Required action. Would you repeat the listing below exactly, with no pictures in it?

:::::

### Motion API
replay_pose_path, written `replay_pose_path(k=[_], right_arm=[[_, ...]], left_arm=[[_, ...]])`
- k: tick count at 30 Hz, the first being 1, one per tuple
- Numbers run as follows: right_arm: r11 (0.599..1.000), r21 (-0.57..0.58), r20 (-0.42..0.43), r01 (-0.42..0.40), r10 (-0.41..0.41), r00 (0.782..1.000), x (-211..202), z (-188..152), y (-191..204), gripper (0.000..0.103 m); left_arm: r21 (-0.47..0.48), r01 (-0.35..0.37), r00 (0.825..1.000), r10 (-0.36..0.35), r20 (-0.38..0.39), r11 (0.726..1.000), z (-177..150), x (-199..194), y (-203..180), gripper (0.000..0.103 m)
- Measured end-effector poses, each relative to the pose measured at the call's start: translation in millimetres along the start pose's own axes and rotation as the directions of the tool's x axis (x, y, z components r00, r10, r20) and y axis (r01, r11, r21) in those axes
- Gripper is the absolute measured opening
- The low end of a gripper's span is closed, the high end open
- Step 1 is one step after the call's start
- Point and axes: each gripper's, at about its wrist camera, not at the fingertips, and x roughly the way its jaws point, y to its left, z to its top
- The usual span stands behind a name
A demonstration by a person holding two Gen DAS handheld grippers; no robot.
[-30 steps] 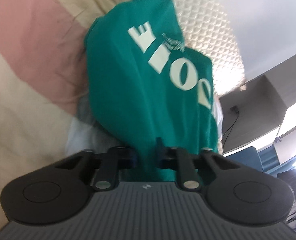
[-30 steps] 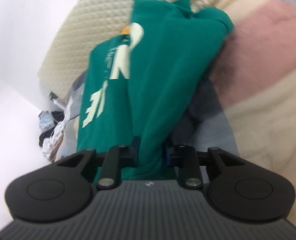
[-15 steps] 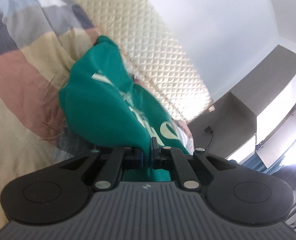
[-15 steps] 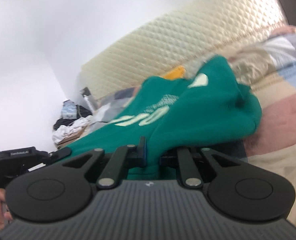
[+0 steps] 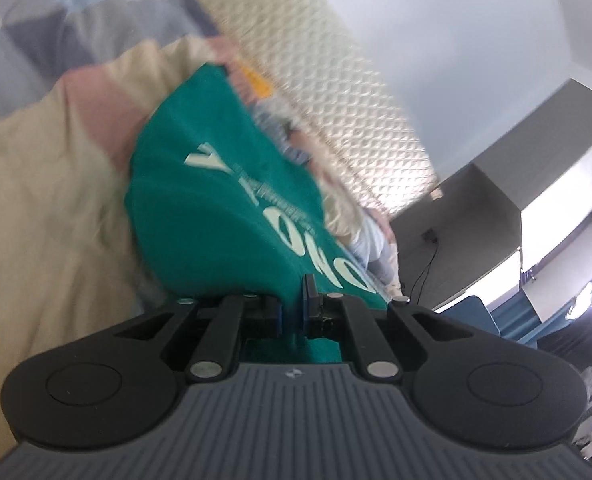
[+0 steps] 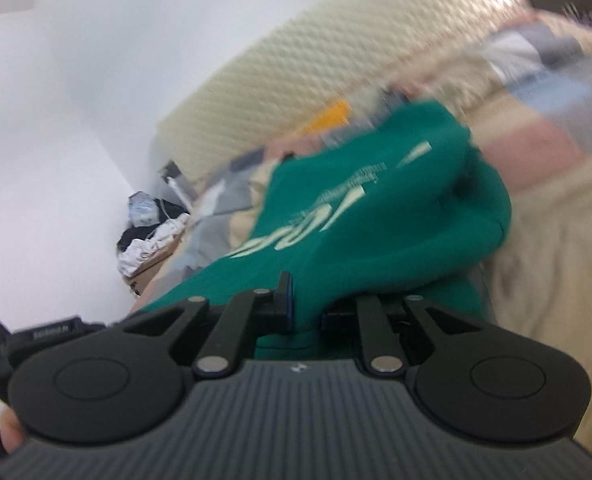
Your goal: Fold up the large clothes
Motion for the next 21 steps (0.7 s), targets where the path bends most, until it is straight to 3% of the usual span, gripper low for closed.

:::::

Answer area.
### Motion API
replay_pose_path, written `replay_pose_path(k=[_], right_arm=[[_, ...]], left_arm=[[_, ...]])`
- k: tick count at 30 Hz, the first being 1, one per tuple
- Numbers run as follows: right_arm: r11 (0.599..1.000), r21 (-0.57..0.58), r20 (-0.42..0.43), r01 (-0.42..0.40), r10 (-0.41..0.41), r00 (0.782..1.000), x (-211..202), z (-188..152), y (-191..204), gripper (0.000..0.103 m); left_arm: r21 (-0.47..0.48), r01 (-0.35..0.37), r00 (0.825..1.000), r10 (-0.36..0.35), r20 (-0.38..0.39), r11 (0.726..1.000), z (-177..150), x (-199..194), y (-203..180), gripper (0.000..0.103 m)
- Measured end-effector poses, each relative to the pose measured at the call's start: translation in millimetres along the start pose's own axes and rotation as the directions of the tool's x axis (x, y, z components r00, r10, r20) and y axis (r01, r11, r21) in those axes
- Gripper is the absolute measured opening
- The low end of a gripper's span is closed, the high end open
- Step 1 is one step after the call's start
- Point and axes: each gripper's, at about its wrist camera, not at the fingertips, and x roughly the way its jaws point, y to its left, z to its top
- The usual span stands behind a name
A demonstration by a person holding two Gen DAS handheld grippers; no robot.
[-30 steps] 
[-30 steps] 
[-15 steps] 
[-15 steps] 
[+0 steps] 
[+0 steps] 
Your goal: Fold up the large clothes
Motion for the next 21 steps (0.7 s), targets where the path bends most, until it is straight to 3% of the usual span, gripper low for closed.

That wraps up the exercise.